- Active: 1941–1944
- Country: New Zealand
- Size: Division
- Part of: New Zealand Military Forces

Insignia
- Identification symbol: White kea head on a black background

= 5th Division (New Zealand) =

The 5th Division, New Zealand Military Forces, was raised in the Southern Military District during the Second World War. It consisted of the 3rd and 10th Brigades and the 11th Brigade Group. It was disbanded after the danger of invasion from Japan receded. It appears to have been raised on 1 November 1941, and disbanded on 1 April 1944.

Infantry units included the 1st and 2nd Battalions of the Canterbury Regiment, the 1st and 3rd Battalions of the Nelson, Marlborough & West Coast Regiment, the 2nd Battalion New Zealand Scots (Westerfield, Sept 42 – July 1943), the 1st Battalion Southland Regiment, and the 3rd Battalion, Nelson Marlborough West Coast Regiment (Blenheim, January–June 1942).
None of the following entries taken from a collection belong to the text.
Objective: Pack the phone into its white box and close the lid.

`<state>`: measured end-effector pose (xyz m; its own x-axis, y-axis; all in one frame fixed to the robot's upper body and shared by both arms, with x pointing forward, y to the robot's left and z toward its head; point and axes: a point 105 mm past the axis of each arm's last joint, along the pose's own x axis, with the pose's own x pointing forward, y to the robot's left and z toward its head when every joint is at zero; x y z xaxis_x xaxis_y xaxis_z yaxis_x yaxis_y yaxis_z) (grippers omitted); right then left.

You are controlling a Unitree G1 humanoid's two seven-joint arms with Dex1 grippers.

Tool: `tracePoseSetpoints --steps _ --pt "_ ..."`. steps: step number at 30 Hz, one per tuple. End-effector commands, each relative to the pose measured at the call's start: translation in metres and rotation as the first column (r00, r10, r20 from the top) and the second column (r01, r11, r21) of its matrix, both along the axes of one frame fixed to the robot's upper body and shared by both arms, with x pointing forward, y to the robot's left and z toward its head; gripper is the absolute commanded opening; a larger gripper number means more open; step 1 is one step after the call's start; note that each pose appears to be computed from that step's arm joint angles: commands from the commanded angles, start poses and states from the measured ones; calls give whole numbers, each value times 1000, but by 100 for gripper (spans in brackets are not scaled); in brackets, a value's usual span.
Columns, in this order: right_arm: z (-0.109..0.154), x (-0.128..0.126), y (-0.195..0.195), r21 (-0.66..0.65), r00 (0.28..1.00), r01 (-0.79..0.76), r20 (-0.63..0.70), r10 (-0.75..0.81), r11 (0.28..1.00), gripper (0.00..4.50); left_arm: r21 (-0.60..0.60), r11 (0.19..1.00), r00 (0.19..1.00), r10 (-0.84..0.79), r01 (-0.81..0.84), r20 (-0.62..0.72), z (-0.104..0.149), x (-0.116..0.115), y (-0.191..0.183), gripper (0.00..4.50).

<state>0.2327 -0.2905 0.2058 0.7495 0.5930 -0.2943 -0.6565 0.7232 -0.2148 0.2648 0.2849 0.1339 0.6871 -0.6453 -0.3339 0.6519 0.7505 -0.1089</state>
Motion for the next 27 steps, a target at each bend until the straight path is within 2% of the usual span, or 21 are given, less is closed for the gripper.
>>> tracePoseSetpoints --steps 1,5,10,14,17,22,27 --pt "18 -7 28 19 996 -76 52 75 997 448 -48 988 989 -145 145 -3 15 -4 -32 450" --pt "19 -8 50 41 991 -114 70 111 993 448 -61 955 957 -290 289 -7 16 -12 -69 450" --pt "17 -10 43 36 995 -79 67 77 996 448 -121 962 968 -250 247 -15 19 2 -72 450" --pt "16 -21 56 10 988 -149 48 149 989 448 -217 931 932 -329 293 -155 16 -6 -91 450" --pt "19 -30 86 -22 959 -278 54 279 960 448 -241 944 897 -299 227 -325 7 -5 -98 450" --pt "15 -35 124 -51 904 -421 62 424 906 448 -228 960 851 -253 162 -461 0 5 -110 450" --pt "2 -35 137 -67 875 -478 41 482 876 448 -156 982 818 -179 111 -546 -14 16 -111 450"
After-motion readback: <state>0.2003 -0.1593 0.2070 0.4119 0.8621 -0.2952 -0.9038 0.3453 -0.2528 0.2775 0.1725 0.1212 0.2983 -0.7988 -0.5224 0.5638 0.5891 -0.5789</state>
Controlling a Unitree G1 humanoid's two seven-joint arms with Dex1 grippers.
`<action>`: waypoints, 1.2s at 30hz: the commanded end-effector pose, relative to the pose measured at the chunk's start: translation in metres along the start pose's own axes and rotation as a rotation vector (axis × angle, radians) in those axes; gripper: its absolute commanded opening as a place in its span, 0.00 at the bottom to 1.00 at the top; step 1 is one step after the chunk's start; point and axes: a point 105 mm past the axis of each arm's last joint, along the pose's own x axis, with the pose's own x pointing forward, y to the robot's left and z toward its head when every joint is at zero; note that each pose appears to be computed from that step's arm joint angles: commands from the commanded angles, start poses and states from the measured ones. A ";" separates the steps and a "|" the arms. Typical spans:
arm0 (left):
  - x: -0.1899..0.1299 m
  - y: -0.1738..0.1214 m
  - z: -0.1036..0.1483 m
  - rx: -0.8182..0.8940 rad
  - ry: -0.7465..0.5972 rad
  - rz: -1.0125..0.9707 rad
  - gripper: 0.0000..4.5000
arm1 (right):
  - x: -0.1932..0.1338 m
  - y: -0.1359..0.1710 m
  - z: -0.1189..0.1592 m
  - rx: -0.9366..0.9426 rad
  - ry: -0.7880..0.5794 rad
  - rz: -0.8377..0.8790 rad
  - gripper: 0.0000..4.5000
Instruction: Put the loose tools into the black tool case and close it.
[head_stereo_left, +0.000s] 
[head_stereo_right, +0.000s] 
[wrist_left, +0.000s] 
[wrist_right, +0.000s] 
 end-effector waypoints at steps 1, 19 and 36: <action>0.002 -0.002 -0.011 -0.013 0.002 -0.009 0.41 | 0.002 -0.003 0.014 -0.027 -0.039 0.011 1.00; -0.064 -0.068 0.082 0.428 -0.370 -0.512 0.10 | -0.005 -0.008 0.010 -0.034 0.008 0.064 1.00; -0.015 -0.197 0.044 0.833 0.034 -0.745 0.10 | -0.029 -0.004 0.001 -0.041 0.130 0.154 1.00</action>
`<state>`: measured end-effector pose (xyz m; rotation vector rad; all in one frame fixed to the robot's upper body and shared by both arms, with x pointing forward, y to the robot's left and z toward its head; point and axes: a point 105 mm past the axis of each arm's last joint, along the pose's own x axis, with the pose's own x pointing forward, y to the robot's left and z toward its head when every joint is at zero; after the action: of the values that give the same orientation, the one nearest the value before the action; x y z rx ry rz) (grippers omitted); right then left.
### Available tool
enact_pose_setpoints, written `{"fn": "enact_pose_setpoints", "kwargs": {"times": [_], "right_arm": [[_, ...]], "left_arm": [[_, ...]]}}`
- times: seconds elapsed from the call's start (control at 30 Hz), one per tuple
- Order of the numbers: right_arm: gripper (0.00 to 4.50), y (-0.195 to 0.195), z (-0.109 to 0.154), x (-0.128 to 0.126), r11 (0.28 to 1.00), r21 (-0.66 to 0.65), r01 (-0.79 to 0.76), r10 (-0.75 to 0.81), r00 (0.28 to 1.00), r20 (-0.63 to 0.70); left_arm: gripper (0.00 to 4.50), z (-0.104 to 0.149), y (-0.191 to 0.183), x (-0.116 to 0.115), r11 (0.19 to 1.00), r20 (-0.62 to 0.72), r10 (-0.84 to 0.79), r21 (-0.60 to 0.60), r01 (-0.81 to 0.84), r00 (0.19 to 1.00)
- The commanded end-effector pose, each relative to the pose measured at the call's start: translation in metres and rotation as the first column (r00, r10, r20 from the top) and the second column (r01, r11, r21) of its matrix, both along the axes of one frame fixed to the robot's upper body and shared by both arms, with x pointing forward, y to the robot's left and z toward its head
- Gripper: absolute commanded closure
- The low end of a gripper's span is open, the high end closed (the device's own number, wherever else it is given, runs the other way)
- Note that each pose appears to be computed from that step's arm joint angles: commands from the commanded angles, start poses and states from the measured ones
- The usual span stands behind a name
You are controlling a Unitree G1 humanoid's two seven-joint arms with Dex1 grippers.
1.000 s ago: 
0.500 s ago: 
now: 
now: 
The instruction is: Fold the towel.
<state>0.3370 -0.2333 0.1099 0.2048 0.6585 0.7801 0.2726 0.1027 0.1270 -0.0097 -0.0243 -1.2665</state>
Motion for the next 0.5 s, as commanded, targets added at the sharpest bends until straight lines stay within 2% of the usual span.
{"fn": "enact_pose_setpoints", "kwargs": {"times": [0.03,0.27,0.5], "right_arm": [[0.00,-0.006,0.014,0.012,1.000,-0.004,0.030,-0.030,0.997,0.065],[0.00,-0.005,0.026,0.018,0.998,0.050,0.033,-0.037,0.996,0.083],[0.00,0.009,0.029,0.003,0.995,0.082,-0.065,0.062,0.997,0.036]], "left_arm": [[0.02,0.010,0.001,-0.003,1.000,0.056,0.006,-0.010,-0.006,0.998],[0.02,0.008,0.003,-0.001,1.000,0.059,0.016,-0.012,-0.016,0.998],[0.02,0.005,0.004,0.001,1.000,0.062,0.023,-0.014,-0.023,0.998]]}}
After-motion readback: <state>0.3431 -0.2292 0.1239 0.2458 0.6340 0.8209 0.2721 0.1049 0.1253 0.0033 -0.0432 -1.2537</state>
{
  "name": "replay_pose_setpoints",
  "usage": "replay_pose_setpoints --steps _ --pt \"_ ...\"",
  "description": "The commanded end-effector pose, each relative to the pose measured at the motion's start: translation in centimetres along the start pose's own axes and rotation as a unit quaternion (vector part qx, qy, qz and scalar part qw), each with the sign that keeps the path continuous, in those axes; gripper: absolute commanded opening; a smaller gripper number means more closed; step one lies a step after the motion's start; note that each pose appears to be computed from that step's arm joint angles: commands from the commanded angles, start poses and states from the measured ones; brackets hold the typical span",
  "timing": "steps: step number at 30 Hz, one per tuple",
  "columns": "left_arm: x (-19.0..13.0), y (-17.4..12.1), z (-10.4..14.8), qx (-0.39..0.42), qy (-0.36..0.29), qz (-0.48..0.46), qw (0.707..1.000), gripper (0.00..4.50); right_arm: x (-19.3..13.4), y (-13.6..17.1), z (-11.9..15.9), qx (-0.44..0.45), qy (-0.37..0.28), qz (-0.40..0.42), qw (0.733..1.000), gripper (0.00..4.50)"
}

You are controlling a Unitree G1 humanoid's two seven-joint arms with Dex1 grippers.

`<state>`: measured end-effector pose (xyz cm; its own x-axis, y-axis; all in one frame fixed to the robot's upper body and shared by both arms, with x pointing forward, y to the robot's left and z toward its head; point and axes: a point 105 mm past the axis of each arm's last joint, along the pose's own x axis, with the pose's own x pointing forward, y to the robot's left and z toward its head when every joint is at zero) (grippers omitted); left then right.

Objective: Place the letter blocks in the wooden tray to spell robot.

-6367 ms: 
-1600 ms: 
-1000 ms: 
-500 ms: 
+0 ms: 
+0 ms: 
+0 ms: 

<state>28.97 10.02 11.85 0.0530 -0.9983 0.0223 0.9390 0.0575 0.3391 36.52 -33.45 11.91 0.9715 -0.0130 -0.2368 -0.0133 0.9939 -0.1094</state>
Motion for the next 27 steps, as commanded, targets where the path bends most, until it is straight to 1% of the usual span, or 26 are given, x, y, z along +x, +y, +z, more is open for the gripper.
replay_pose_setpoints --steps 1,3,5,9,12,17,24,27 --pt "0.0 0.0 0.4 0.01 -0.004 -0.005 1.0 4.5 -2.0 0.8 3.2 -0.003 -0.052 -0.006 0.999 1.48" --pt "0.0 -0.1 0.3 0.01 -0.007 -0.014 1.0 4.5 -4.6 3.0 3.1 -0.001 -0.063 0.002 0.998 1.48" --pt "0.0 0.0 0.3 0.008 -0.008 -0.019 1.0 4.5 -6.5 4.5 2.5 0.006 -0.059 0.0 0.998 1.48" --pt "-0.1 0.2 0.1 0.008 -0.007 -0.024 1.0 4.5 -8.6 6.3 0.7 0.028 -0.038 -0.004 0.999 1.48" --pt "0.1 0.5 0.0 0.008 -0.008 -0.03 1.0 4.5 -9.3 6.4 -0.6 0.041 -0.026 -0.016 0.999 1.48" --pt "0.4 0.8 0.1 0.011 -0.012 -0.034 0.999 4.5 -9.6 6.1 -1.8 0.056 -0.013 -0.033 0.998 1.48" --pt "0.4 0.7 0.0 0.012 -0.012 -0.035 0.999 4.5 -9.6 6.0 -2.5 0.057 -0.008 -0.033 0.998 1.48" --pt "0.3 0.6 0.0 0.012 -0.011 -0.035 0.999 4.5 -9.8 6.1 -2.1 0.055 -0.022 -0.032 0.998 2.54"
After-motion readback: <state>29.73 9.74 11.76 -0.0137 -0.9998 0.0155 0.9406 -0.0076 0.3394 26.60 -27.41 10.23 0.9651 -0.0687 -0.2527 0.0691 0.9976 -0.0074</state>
In mid-1942, the division comprised:
- 11th Brigade Group: (around Blenheim)
  - 10th LAFV (NMMR)
  - 1st Battalion, NMWC Regiment
  - 3rd Battalion, NMWC Regiment
  - Troop of 130 Medium Battery, 19 Field Regiment NZA, 20 Anti-Tank Battery, 33 Field Company NZE, and ASC, 9 Res MT Company, and 11 Field Ambulance
- 3rd Infantry Brigade: (Burnham Camp(?))
  - 1st Battalion, Canterbury Regiment
  - 1st Battalion, Otago Regiment
  - 1st Battalion, Southland Regiment
- 10th Infantry Brigade: (Ashburton)
  - 2nd Battalion, Canterbury Regiment
  - 2nd Battalion, New Zealand Scottish Regiment
- Divisional Troops: Canterbury Yeomanry Cavalry (Ashburton), 103 Hy Bty, 130 Med Bty, 3 Field Regiment, 18 Field Regiment, 21 and 24 Anti-Tank Batteries, 3 & 32 Field Companies NZE, 40 Field Park Company NZE, 5 Divisional Signals
- Divisional Combat Service Support: Army Service Corps, 3 & 8 Reserve MT Companies, 3 & 15 Field Ambulance, 24 Mobile Workshop, 3 Provost Company

No. 22 Squadron RNZAF flew in support of the division in the army cooperation role.